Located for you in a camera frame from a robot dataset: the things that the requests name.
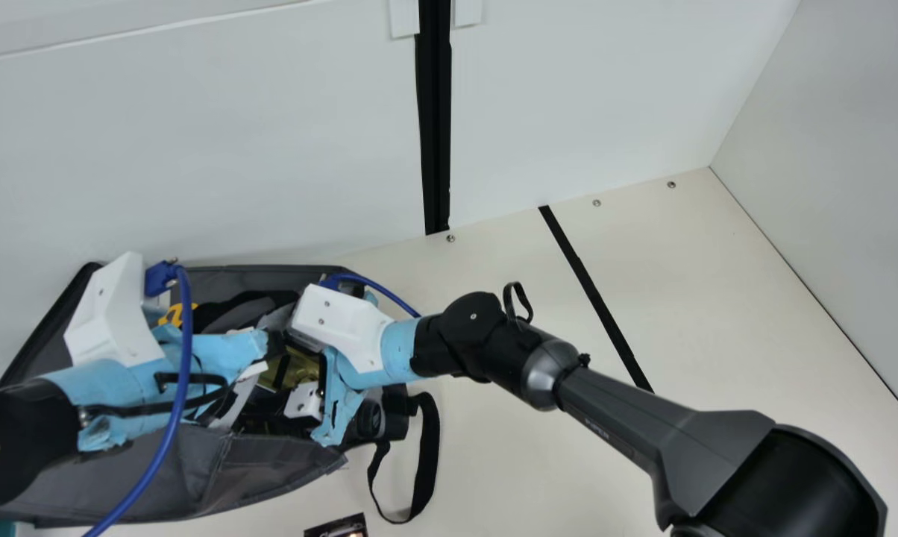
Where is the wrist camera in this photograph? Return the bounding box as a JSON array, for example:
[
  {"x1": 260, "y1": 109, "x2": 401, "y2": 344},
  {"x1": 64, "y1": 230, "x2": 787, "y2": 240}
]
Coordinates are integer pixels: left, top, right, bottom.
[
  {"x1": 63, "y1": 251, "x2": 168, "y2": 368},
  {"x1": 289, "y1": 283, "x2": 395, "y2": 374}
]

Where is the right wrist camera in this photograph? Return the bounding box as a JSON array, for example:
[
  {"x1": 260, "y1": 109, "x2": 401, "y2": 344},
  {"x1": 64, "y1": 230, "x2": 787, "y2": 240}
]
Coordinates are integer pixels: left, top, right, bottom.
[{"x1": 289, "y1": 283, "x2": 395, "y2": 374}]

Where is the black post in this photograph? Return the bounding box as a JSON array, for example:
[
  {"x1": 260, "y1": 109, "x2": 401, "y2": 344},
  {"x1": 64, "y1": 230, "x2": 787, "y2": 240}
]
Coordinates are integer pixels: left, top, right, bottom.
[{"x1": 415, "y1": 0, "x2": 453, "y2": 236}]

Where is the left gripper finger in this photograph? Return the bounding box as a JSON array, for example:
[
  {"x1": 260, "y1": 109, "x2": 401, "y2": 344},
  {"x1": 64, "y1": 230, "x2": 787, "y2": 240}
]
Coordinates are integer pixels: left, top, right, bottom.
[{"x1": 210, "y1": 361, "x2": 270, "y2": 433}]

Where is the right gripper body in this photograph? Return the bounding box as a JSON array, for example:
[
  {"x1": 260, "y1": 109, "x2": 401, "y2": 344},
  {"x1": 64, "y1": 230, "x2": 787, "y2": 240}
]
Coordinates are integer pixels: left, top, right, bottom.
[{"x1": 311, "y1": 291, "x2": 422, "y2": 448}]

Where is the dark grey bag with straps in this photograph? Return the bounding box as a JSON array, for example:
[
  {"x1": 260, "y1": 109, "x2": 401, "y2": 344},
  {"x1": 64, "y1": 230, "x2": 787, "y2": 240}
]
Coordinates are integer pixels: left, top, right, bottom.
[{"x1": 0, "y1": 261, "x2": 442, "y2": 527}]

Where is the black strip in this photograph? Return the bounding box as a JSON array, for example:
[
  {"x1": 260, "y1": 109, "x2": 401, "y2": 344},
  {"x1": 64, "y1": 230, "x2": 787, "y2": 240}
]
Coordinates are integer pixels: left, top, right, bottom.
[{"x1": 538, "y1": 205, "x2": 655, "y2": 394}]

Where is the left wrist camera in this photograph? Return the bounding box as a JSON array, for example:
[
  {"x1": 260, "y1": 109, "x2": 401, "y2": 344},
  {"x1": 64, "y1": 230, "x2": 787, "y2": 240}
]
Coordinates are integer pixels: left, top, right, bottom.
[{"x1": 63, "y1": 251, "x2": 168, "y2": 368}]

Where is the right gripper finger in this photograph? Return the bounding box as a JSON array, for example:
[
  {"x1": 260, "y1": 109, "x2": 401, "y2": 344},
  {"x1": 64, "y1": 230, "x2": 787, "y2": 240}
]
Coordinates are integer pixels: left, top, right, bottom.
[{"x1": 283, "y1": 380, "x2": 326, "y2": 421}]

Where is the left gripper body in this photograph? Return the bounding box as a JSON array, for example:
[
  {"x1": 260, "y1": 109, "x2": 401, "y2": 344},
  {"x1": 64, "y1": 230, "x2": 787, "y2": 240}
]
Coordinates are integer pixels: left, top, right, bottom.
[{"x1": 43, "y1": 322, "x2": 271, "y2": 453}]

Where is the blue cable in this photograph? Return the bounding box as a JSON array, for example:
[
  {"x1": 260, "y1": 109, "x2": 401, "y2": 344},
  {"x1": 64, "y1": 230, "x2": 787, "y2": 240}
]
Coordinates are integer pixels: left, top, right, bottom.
+++
Check each line of the records for the word "black", and show the lines that contain it.

◆ **Your solution**
Where is the black post in this photograph? Return the bounding box as a JSON array, for example:
Where is the black strip in this photograph? Return the bounding box as a JSON array, for example:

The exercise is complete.